By chance, Gordon finds himself employed as a kind of domestic assistant to an older wealthy gay couple. (The two older men own a gallery.) Gordon acquires some helpful tips: how to dress, how to handle yourself in a European city. But there is a steep price. The older men are lecherous; one seduces Gordon, and the other encourages Gordon to "bed" a random waiter in the (acoustically ideal, centrally located) living room. While feeling used, Gordon begins to "use" the older men; he steals from them, and he stages loud parties, in secret, in the kitchen. It's increasingly clear that a fight will occur--and, because Gordon seems so real, and so lost, you can't help but feel for him. You hold your breath as the runaway train chugs along toward the skyscraper.

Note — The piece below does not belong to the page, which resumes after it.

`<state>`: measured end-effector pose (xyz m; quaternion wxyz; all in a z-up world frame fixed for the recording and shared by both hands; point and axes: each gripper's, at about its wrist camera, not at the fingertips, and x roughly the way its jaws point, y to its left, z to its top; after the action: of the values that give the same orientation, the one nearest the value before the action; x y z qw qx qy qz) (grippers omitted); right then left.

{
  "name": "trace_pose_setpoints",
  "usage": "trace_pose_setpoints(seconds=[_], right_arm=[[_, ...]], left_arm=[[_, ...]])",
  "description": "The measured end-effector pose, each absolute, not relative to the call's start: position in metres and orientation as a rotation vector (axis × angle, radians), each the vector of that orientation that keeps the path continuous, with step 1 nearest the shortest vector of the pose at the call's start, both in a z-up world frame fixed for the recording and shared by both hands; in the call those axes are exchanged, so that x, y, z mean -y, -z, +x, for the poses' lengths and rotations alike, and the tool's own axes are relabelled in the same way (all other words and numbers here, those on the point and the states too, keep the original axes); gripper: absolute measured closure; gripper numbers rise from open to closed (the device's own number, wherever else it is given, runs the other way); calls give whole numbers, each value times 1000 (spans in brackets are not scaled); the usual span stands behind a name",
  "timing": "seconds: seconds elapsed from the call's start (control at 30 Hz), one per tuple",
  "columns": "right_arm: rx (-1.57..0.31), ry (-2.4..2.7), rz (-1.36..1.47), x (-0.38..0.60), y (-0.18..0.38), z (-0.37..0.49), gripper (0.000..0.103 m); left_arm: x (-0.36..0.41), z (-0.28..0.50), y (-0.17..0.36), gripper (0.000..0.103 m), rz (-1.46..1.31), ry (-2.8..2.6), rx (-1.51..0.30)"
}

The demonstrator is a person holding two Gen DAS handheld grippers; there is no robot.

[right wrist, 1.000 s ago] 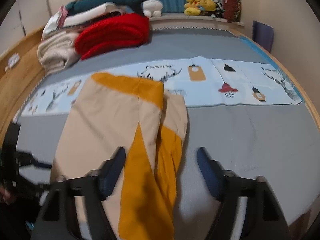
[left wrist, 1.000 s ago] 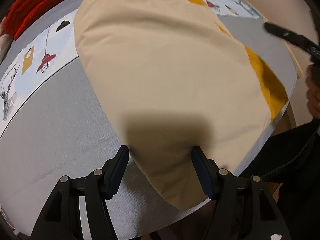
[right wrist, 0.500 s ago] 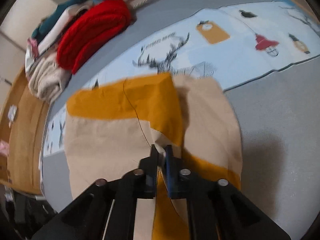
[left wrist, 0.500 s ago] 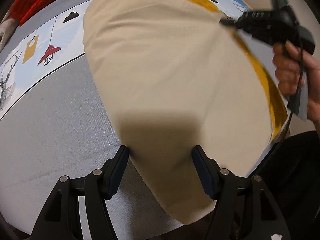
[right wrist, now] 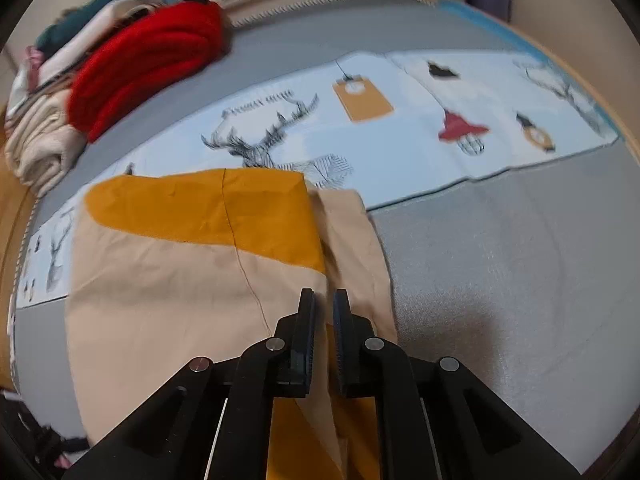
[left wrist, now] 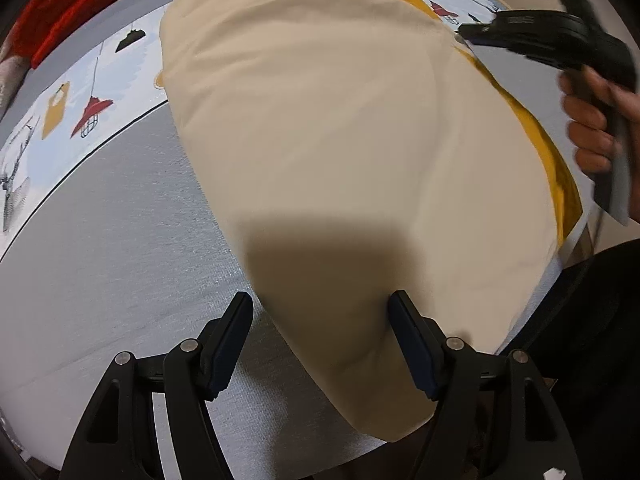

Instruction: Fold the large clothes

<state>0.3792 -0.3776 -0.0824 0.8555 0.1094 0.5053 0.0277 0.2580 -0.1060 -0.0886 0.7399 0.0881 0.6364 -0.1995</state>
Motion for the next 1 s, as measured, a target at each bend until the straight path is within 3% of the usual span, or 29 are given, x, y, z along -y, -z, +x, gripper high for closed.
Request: trace_pose_setpoints(seconds=[0.13, 0.23, 0.33, 0.47, 0.63, 0.9, 0.97, 1.0], right_arm=[[-1019, -180, 108, 364, 60, 343, 70], [-1078, -285, 9, 352, 67, 317, 69], [-1281, -250, -178, 344, 113, 305, 69], [-1287, -236, -48, 370, 110, 306, 64], [-1300, -187, 128, 398, 114, 316, 38], [-1411, -239, 393, 405, 151, 342, 36], [-1408, -238, 397, 402, 152, 344, 38], [-1404, -241, 403, 400, 152, 346, 46]], left_arm=[[106, 254, 87, 34, 197, 427, -1391], [107, 252, 85, 34, 200, 416, -1387], [109, 248, 85, 35, 191, 418, -1391], [99, 264, 79, 38, 81, 445, -1396], [65, 299, 77, 37, -190, 400, -1382], [29, 357, 143, 27, -630, 364, -1477], [28, 368, 156, 25, -698, 382, -1473], [28, 372, 162, 25, -725, 393, -1467]])
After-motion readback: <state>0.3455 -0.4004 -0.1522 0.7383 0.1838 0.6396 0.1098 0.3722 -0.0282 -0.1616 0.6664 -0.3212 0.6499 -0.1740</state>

Literally everyone in this book is at least just a bit ambiguous and careless, which makes me think of actual life. It seems "unsexy" to write about morals, and character--but that's what Grattan is doing, in a subtle, compelling way. He looks carefully at apparently simple interactions. He seems to hear the music that is humming along underneath our mundane world--the music that most of us ignore.
I really liked this book.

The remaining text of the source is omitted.